UAE
UAE's Vice President and PM, and Ruler of Dubai, Sheikh Mohammed, Dubai's Crown Prince Sheikh Hamdan and Abu Dhabi's Crown Prince Sheikh Mohammed attend IDEX in Abu Dhabi REUTERS

Ninety-four Emirati citizens, said to be members of an Islamist organization, were put on trial Monday on charges of plotting against the United Arab Emirates government.

The detainees, whose arrests were announced last July, include two prominent human rights lawyers, as well as judges, teachers and student leaders.

If convicted, the group, which reportedly include 12 women, faces up to 15 years in jail, with no right of appeal.

The Gulf state alleges that they were planning to overthrow the government by colluding with the Muslim Brotherhood, a foreign Islamist organization.

UAE Attorney General Salem Saeed Kubaish released a statement Jan. 27 alleging that the accused “launched, established, and ran an organization seeking to oppose the basic principles of the UAE system of governance and to seize power.”

The attorney general said they had created or invested in real estate companies to finance their organization and had been in contact with individuals and organizations abroad, including the Brotherhood.

Most of those arrested belong to the conservative religious society al Islah, according to a BBC report.

Critics say al Islah intends to replace the Emirati government with a strict Islamist regime based on Sharia, a charge human rights activists have challenged, the BBC report stated.

Rights groups raised concerns over the trial that withholds key documents concerning the charges and evidence against the accused and permits the defendants only a limited access to lawyers.

“Defense lawyers cannot possibly defend their clients adequately without seeing the documents setting out the evidence against them,” Sarah Leah Whitson, Middle East director at Human Rights Watch (HRW), said in a statement published on their website. “It appears that UAE authorities will drag scores of citizens through a shamelessly unfair judicial process that makes a mockery of justice.”

Local activists in contact with the family members of the detainees told HRW that authorities allowed some defendants to meet separately with defense lawyers on selected dates between Feb. 20 and 27.

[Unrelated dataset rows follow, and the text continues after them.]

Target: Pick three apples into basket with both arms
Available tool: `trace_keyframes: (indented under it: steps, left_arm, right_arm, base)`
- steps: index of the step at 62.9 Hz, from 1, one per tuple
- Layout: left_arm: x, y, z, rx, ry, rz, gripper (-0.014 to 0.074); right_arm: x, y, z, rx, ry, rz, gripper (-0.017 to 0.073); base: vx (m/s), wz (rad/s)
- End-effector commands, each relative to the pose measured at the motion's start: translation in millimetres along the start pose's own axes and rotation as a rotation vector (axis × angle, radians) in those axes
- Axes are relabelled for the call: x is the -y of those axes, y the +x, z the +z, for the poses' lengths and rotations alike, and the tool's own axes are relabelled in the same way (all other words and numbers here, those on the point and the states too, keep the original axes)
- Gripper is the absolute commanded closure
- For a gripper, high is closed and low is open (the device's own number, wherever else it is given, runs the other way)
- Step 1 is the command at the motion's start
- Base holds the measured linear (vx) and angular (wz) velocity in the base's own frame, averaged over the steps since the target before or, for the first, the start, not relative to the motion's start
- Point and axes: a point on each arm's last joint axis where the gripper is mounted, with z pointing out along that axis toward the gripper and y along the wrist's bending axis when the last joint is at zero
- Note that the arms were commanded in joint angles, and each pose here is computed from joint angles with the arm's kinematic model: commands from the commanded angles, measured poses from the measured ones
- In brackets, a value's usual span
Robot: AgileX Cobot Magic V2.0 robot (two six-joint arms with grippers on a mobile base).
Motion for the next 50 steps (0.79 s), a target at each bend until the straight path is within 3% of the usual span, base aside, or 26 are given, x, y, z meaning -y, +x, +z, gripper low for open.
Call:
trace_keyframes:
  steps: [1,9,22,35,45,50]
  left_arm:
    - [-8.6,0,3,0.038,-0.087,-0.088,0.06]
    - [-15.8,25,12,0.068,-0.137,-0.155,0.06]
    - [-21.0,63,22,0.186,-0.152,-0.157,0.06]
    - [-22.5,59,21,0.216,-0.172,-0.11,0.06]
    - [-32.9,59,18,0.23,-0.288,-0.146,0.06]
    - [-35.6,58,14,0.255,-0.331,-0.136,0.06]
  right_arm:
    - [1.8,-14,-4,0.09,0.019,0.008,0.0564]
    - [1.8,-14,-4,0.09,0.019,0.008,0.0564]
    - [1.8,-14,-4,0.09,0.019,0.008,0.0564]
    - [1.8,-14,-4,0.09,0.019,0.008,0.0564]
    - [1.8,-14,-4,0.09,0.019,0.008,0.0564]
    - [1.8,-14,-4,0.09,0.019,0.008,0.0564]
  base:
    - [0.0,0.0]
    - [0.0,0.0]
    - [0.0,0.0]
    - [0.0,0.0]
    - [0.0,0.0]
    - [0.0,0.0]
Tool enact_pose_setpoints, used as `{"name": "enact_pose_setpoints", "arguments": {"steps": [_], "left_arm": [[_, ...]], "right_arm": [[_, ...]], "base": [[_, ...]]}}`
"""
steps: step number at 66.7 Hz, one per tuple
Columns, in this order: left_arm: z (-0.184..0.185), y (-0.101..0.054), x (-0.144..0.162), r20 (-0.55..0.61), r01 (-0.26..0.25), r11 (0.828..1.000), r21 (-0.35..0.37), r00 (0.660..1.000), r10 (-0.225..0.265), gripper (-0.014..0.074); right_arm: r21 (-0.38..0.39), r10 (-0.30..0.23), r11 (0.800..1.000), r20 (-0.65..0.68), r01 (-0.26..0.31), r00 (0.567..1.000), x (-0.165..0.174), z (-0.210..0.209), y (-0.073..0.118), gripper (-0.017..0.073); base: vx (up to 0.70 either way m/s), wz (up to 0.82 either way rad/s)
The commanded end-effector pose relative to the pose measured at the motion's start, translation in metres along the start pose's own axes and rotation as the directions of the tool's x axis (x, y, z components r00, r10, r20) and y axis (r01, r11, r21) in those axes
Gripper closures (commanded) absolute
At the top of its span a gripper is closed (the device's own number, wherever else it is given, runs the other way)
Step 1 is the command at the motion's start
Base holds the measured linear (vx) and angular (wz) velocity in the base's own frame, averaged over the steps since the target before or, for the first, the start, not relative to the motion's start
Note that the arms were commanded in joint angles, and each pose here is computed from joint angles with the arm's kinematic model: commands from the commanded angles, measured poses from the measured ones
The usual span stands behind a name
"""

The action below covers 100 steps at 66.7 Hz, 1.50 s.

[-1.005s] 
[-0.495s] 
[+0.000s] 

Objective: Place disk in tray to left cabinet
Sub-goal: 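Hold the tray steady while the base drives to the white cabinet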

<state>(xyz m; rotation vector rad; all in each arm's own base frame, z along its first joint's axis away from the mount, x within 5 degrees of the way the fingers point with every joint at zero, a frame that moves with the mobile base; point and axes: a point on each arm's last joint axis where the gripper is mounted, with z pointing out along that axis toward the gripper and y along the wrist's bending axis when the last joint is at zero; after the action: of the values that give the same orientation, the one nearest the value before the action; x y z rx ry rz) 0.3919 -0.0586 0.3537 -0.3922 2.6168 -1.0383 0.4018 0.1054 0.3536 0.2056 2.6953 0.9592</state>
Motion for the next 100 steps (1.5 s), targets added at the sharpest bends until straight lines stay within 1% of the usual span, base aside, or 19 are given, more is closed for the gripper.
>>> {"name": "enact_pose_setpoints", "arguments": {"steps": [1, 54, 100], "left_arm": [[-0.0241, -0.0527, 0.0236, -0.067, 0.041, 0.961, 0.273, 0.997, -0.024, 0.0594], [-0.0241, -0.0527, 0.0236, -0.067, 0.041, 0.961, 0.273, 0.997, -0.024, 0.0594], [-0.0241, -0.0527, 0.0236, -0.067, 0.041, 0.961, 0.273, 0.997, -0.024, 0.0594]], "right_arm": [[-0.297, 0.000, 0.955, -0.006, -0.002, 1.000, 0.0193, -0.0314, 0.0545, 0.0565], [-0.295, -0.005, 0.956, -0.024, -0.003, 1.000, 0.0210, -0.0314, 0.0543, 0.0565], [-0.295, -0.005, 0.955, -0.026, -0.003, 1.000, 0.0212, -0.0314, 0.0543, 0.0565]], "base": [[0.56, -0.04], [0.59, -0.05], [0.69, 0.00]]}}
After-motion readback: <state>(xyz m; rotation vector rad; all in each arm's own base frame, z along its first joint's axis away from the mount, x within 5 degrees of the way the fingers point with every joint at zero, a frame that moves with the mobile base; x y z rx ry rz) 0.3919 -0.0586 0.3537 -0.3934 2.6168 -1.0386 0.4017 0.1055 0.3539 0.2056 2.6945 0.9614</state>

The meetings took place at the office of the state security prosecutor in Abu Dhabi with a representative of the prosecutor’s office listening in to the conversations, violating the confidentiality of conversations between lawyers and their clients, HRW stated citing the defendants’ families.

The defendants, in previous court appearances extending their detention, said they were being held in solitary confinement under strong lights 24X7 and that when they left their cells they were blindfolded.

Family members of the detainees told HRW that the government froze all bank accounts and assets of detainees following their arrest, as well as accounts and assets of their spouses and underage children, in many cases leaving them under serious financial stress.